• _The task_
Select the lines below containing the word "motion".

• _Data extract_
-----

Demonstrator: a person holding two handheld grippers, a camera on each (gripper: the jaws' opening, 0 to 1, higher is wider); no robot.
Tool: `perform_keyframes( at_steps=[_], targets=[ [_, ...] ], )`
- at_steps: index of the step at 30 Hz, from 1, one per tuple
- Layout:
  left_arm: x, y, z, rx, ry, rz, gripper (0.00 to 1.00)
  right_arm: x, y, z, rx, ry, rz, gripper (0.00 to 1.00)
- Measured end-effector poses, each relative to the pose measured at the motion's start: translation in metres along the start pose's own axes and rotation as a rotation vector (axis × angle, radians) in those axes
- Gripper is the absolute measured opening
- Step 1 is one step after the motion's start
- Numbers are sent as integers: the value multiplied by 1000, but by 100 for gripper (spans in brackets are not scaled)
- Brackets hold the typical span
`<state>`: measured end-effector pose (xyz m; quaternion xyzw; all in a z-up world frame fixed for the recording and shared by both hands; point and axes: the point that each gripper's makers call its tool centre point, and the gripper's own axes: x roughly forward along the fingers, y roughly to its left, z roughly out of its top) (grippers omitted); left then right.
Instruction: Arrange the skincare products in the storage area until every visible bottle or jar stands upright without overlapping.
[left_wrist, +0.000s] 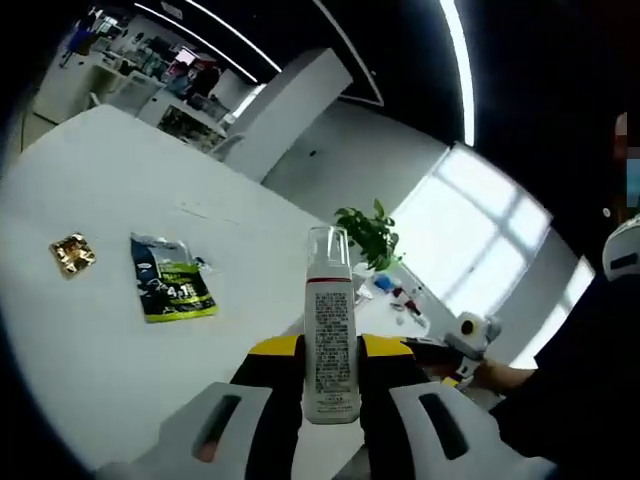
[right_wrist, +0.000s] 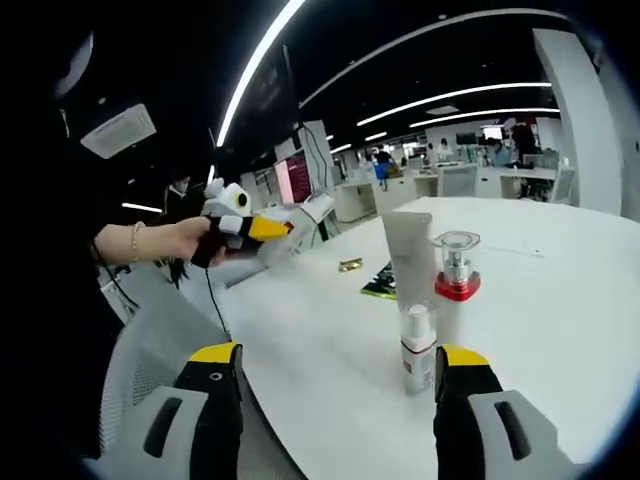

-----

• _Response area_
- Measured end-effector poses, each relative to the pose measured at the motion's start: translation in metres along the start pose's own axes and rotation as a rotation vector (axis × angle, radians) in those axes
- Step 1 is one step after the motion's start

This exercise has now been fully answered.